Sunday, August 22, 1943

There has been some excitement in and around the camp. Friday night just before Roll Call, Taylor and Overton advised me that there was a camp restaurant actually in the process and they wanted a vote of our group; if a majority opposed the Restaurant, would require me to express their attitude to the committee. In view of the fact that the monitors meeting the night before had disclosed only that a survey was being made, I paid not too much attention. After the Calling of Roll, however, they insisted and I in no uncertain tones refused to permit a vote until we should be able to obtain more information. Maybe it sounded pretty dictatorial because there was a general wrangle led by Vermick and particularly Taylor, the latter insisting that I had refused them the democratic right to voice their opinion etc.

…Yesterday I learned that four or five monitors with whom I spoke knew no more than I but admitted that they had heard a lot of talk.

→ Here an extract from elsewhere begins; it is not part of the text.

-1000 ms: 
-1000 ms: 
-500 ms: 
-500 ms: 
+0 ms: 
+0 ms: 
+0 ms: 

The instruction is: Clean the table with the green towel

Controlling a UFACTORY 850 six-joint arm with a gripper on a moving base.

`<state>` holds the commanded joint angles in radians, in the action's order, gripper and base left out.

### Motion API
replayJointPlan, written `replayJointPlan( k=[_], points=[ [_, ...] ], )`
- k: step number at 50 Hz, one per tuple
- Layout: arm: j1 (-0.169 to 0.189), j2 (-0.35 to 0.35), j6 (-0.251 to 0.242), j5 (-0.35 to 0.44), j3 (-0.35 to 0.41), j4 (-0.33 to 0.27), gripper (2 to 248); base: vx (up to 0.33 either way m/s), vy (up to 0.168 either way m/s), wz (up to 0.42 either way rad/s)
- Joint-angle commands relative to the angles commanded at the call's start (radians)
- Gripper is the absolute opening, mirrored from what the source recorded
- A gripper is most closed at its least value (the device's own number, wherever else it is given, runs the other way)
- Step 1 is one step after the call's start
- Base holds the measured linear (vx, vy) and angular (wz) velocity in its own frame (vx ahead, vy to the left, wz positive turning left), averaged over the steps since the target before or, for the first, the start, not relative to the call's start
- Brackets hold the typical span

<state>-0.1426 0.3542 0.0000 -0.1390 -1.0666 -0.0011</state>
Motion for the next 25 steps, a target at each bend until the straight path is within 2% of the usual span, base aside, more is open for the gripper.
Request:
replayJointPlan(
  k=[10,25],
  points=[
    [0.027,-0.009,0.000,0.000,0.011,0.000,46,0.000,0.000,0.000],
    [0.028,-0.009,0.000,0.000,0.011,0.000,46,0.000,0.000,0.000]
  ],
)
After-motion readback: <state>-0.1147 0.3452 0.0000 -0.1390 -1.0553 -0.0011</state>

Leonard C. at the Construction Department told me that plans were being drawn up for location in bungalow no. 9 and that they (construction) had been given the go ahead. Before talking with Cal I spoke with McCandlish whom I knew had attended the Exec. Meeting Friday, night. He said a committee appointed Tuesday was to have reported Friday but due to lack of time the report had been deferred until Tuesday 24 August. So I talked with Cal and told him there was considerable adverse comment restaurant and in view of food shortage in camp and canteen plus kitchen difficulties I thought camp restaurant a little premature. Furthermore I asked how far plans had progressed and why they hadn’t at least mentioned the proposal in the bulletin.

Last evening I was advised by Ode and others that there was a movement to oust me, etc. At Roll Call I advised the gang as to my general findings on the Rest, and admitted that I had been less informed than one or two of them the night before. When I asked what they wished to do none of the agitators spoke, but Crane suggested that the matter rest until the memorandum was available. As there was no opposition, I let it ride. Then up stepped Taylor and in that downcast manner of his told me that he wanted (and others) to vote regarding my status, etc., he had all the papers, etc. ready for a secret ballot. I knew it was coming, of course, so agreed and then retired into the background. Crane doubted if anyone knew that the proper procedure to remove a monitor and no one did, it’s in Camp Code but I didn’t offer any assistance. After a lot of wrangling, Taylor and Vermick for opposition and Overton discretely silent and I believe secretly pleased. Finally Charles Barnes suggested a vote of confidence by roll, call and after it was taken, 7 opposed, 29 for and 15 not voting, Taylor immediately expressed the option that 22 was a strong minority and made some remark in my direction about my taking the vote as a mandate… Anyway, I’m still here. Some of the nonvoters were seamen who didn’t want to be involved and the rest I don’t believe give a damn. Cal told me today that while he was preparing statement last night he decided that the first thing on the agenda should be to straighten out the kinks in the camp kitchen and that until that was done the restaurant would be delayed.

As I’ve mentioned we’re incommunicado—and last night we felt the result. About 12:30 A.M. I was awakened and heard a couple of fellows asking for McCarter. The Japanese were at the cottage and wanted the key to the tool bodega. We learned this morning that several rifles had been unearthed under Cottage 3 and Bungalow 2 and at noon today we saw 2 guards and a Filipino, the latter with wrapped guns over his shoulder coming out of the new building area.


Friday, July 30, 1943

The barracks seem ready and the contractors men are conspicuous by their absence. The bus returned and two girls with it as secretaries—a silly idea with plenty of men available to do the work. Bill made jam and we tried it on toast with coffee in company with Crane and Cromwell tonight. There’s still no news when you’re coming—hope to hear more tomorrow.